Celebrity Chef Gaby Melian's motto is "Keep Cooking. Be Happy!" Gaby has long loved New West KnifeWorks Chef Knives , she owns one of each. So when we offered to make a custom Damascus Knife just for her, she said YES. Check out this video to see the new knife in action and to learn how to make Gaby's Ratatouille. The recipe is below.
• 1 large eggplant, medium diced
• 4 tablespoons olive oil, divided plus more to finish
• Kosher Salt, amount needed.
• 1 large onion, medium diced
• 3 garlic cloves, peeled and smashed
• 1 small bunch of basil, divided
• Red Pepper Flakes, to taste
• Ground Black Pepper, to taste
• 1 Holland yellow pepper, medium diced (sub: any color pepper)
• 2 small zucchini, medium diced (sub: any summer squash)
• 2 small Roma Tomatoes, medium diced (sub: any tomato you like, or strained canned tomatoes)
1. In a bowl tossed the medium diced eggplant with plenty of kosher salt. Set the cubes in a colander to drain over a bowl or in the sink for at least 20 minutes to release the extra water and bitterness.
2. After 20 minutes, rinse the eggplant to remove the salt and pat it dry with a clean towel, before you cook it.
3. Heat 2 tablespoons of olive oil in a large saute pan or shallow pot over medium heat, add the eggplant, stir frequently, any leftover water inside the eggplant will evaporate, but ideally it should be pretty dry. The eggplant will absorb the oil, and stick to the pan, keep stirring until they are golden brown. Lower the heat, remove the eggplant and set aside.
4. Turn the heat back on, add the remaining 2 tablespoons of olive oil to your pot over medium heat and stir in the onion, cook for about 5 minutes or until soft and translucent.

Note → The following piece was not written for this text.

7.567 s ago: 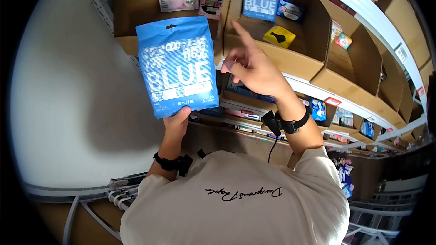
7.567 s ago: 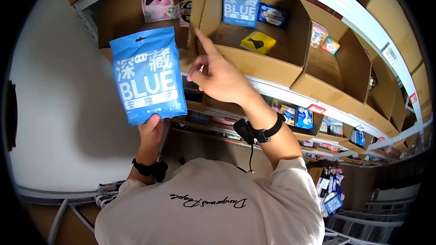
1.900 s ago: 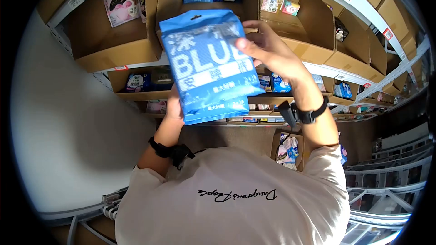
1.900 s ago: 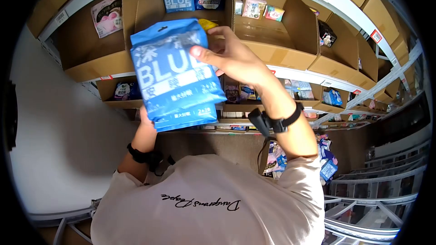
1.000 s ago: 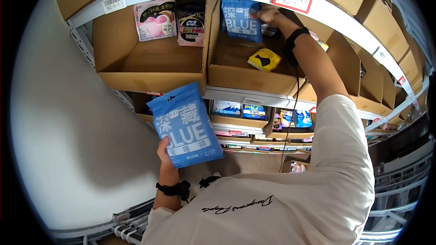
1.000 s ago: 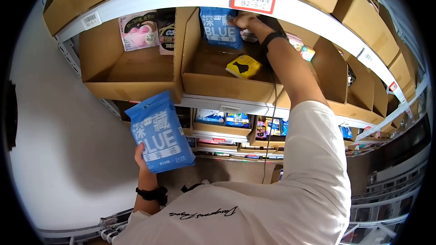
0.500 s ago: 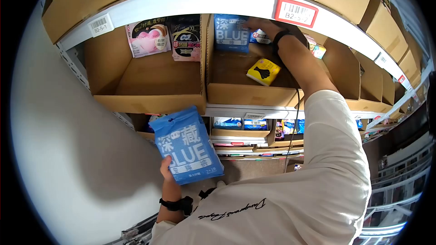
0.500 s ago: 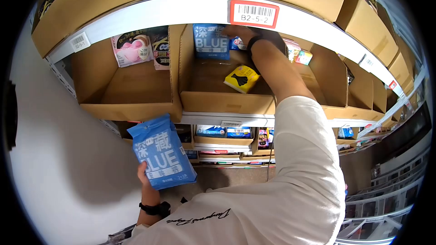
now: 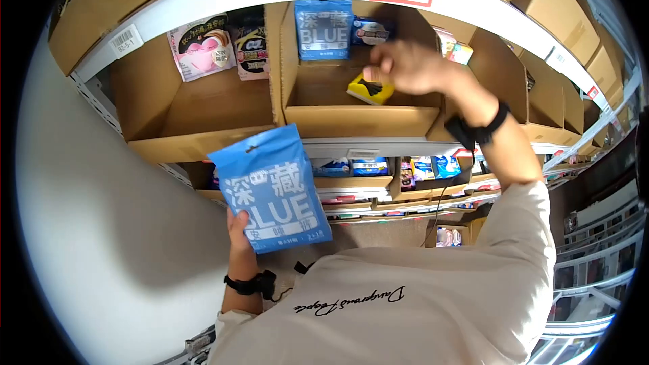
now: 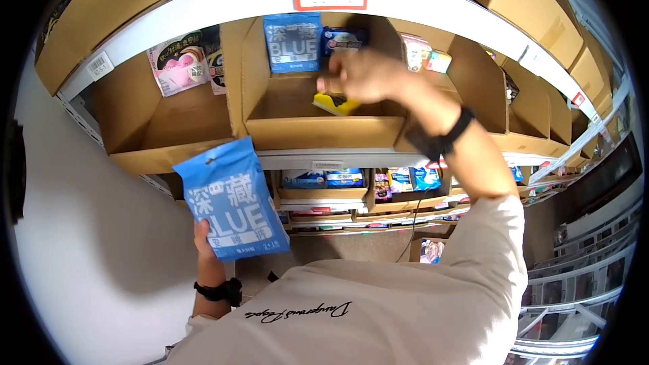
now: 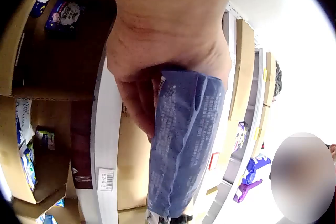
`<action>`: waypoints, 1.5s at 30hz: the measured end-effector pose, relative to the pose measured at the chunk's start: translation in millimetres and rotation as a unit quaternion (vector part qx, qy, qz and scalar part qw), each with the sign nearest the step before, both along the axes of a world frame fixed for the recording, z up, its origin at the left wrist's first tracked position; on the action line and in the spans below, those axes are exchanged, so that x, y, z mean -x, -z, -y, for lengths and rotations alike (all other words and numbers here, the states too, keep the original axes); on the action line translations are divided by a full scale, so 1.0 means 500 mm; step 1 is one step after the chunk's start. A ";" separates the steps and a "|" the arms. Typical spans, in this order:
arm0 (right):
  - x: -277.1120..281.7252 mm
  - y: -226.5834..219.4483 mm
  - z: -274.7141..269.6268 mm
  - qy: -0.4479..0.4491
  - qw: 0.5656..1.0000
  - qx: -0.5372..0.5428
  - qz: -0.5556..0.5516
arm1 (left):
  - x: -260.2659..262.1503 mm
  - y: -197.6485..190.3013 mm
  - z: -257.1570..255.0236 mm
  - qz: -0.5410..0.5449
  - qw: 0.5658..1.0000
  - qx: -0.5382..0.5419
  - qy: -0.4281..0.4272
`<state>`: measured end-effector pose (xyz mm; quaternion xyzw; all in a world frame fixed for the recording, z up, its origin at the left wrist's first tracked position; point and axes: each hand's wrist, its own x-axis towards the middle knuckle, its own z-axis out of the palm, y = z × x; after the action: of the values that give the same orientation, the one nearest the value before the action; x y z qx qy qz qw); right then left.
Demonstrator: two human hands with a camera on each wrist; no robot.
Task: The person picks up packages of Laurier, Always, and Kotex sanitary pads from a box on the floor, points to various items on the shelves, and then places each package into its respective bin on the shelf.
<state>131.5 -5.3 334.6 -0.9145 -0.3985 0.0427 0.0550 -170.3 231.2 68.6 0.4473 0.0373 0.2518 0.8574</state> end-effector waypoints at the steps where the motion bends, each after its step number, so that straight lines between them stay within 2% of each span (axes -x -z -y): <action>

5. Add the garlic and a bunch of basil.
6. Season with salt and pepper and a pinch of red pepper flakes. If you like things spicy, you can add more, but remember you can’t take it out, so be careful!

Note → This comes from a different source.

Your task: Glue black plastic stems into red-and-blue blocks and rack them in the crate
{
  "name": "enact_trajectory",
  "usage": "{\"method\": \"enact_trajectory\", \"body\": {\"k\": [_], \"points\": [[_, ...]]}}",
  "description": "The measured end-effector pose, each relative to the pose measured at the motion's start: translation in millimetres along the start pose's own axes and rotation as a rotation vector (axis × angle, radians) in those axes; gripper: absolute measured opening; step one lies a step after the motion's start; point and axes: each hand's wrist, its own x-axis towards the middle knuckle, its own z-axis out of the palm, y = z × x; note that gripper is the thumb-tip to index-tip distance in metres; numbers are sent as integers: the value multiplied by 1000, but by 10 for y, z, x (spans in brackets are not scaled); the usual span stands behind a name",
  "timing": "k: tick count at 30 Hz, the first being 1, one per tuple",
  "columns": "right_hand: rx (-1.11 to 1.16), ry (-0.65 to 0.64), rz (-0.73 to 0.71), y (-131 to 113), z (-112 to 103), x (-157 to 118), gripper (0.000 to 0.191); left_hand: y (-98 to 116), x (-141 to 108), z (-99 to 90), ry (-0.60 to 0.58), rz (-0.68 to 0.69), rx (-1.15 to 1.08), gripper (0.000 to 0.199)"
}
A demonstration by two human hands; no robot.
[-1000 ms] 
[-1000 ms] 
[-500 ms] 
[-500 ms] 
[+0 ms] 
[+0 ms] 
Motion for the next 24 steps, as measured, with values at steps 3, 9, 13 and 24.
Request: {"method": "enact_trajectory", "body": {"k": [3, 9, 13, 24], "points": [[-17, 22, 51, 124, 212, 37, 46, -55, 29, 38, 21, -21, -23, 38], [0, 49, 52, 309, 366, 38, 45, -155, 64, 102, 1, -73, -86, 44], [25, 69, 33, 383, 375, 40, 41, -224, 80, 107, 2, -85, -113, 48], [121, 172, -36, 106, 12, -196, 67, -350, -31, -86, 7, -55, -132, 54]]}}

7. After you cook the onion, garlic, and basil for a few minutes, stir in the peppers, cook for a couple of minutes; stir in the zucchinis and cook for a few more minutes. This is a good time to season with salt.
8. Add the tomatoes and cook for 10 minutes. I like to cover my pot here to help the zucchinis soften.
9. Add the eggplant, stir all the ingredients, and let it cook for another 10 minutes or until the vegetables reach your preferred doneness, I like my vegetables to remain colorful and a bit crunchy!
10. Now is a good time to remove the wilted bunch of basil, and season with more salt and pepper. Easy with the salt, always taste the eggplant first, remember it was salted for 20 minutes.
11. Stir some fresh torn leaves of basil and a good dash of olive oil and you are ready to eat.
You can serve Ratatouille warm or cold. I love to toss the leftovers with some pasta or rice; and I had made tacos with it before; the sky's the limit, never forget!
I hope you enjoy my version of Ratatouille!
Keep Cooking. Be Happy
At any point during the cooking if the bottom of your pot is really dry, you can add a tablespoon of olive oil.
I use a large shallow dutch oven, you can use anything that has a lid and room to hold all the ingredients together.